DealLawyers.com Blog

April 24, 2006

Japan’s Pension Fund Association Targets Poison Pills

From ISS’ Friday Report: The Pension Fund Association (PFA), which represents Japan’s corporate pension funds, plans to vote against directors who adopt “poison pill” plans and other takeover defenses without seeking shareholder approval.

The influential PFA manages 12 trillion yen in assets (approximately $104 billion), 4 trillion yen of which are invested in major domestic, exchange-listed corporations. While the association’s investments represent only a small fraction of Japanese corporate pensions, it acts as a manager of last resort for insolvent funds.

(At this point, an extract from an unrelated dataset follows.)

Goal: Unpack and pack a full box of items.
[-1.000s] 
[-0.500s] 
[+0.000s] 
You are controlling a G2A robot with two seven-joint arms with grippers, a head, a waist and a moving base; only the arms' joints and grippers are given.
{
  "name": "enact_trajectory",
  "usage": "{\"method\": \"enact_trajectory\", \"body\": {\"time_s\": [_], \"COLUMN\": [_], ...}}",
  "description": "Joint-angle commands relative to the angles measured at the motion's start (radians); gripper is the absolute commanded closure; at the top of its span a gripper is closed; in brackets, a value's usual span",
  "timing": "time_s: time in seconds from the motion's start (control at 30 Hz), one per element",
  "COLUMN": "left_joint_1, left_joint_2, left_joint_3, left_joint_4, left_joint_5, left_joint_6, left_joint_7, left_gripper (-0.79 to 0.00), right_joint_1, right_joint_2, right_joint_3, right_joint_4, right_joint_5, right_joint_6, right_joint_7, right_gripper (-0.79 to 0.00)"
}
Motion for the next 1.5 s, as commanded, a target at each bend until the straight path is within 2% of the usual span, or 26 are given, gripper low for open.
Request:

Beginning with annual meetings in May, the PFA said it will vote against incumbent directors at companies that adopt poison pills without seeking shareholder approval of such provisions. The PFA also will oppose takeover defenses that can be implemented at the sole discretion of the board of directors, according to the Nihon Keizai Shimbun.

The PFA is responding to the increasing number of Japanese companies that have implemented takeover defenses or have announced plans to do so this year.

The PFA is focusing on companies with the “advance notice” (or “advance warning”) poison pill, such as the defense announced by Matsushita Electric in March. These defenses may or may not appear on corporate ballots, and contain limited detail on how options or other securities would be used to dilute the value of a raider’s equity position, or precisely what would trigger the issuance. Following court rulings last year that invalidated more detailed poison pill plans at Nireco and other firms, the “advance notice” model appears to be gaining currency among a small but growing number of Japanese firms.

In the past, the PFA has supported “chewable” plans–those put forth for shareholder approval, that have a sunset provision of at most three years, and other features designed not to deter well-financed bids that an “independent committee” deems to be in the interest of shareholders. But the new advance notice pills appear to leave considerable discretion to the board of directors to determine whether and how to deploy the pill.

So far, there have been seven advance notice pills and one “trust type” pill (where warrants are issued to a trustee) among the 265 firms that held their meetings during the first three months of the year, according to ISS data. Of those eight firms, five put their defenses in place without a shareholder vote. Approximately 80 percent of Japanese firms will not hold their annual meeting until June.

The PFA is calling on companies to provide a full description of their plans and to put them to a shareholder vote at their annual meetings. The association has set four conditions for supporting any poison pill, but those standards still leave the PFA with significant discretion that may invite corporate lobbying:

– Management must provide “adequate explanation” of how the defense would be “useful” in boosting long-term shareholder value.
– The firm must seek advance shareholder approval of the pill plan’s details.
– The pill plan must clearly spell out what would actually trigger the action to dilute a raider’s position, as well as conditions that would preclude such action, “such as oversight by a committee of non-executive directors.”
– Any plan must have a two- to three-year sunset provision.

In addition, the PFA said it will “in principle oppose” these other defensive proposals by management:

– Issuance of “golden shares” (a share class with veto power over major company policies), shares with multiple voting rights, or any “dead hand” takeover defenses.

– Increases in authorized shares outstanding, or changes to the bylaws giving the board discretion to move the record date for the right to vote at shareholder meetings. However, the PFA said it would consider voting for these resolutions if management provides an “adequate explanation” that the changes would not be used as a takeover defense.

The PFA is also opposing article changes that would make it more difficult for shareholders to oust directors. Japan’s Company Law was recently amended to allow shareholders to oust a director by a simple majority. However, companies may alter their bylaws to restore the two-thirds requirement that applied before April. There have been four such proposals this year–at Senshu Electric, SBS Co., Internet service provider GMO Internet and network equipment manufacturer Allied Telesis Holdings–as well as 11 such bylaw changes in late 2005.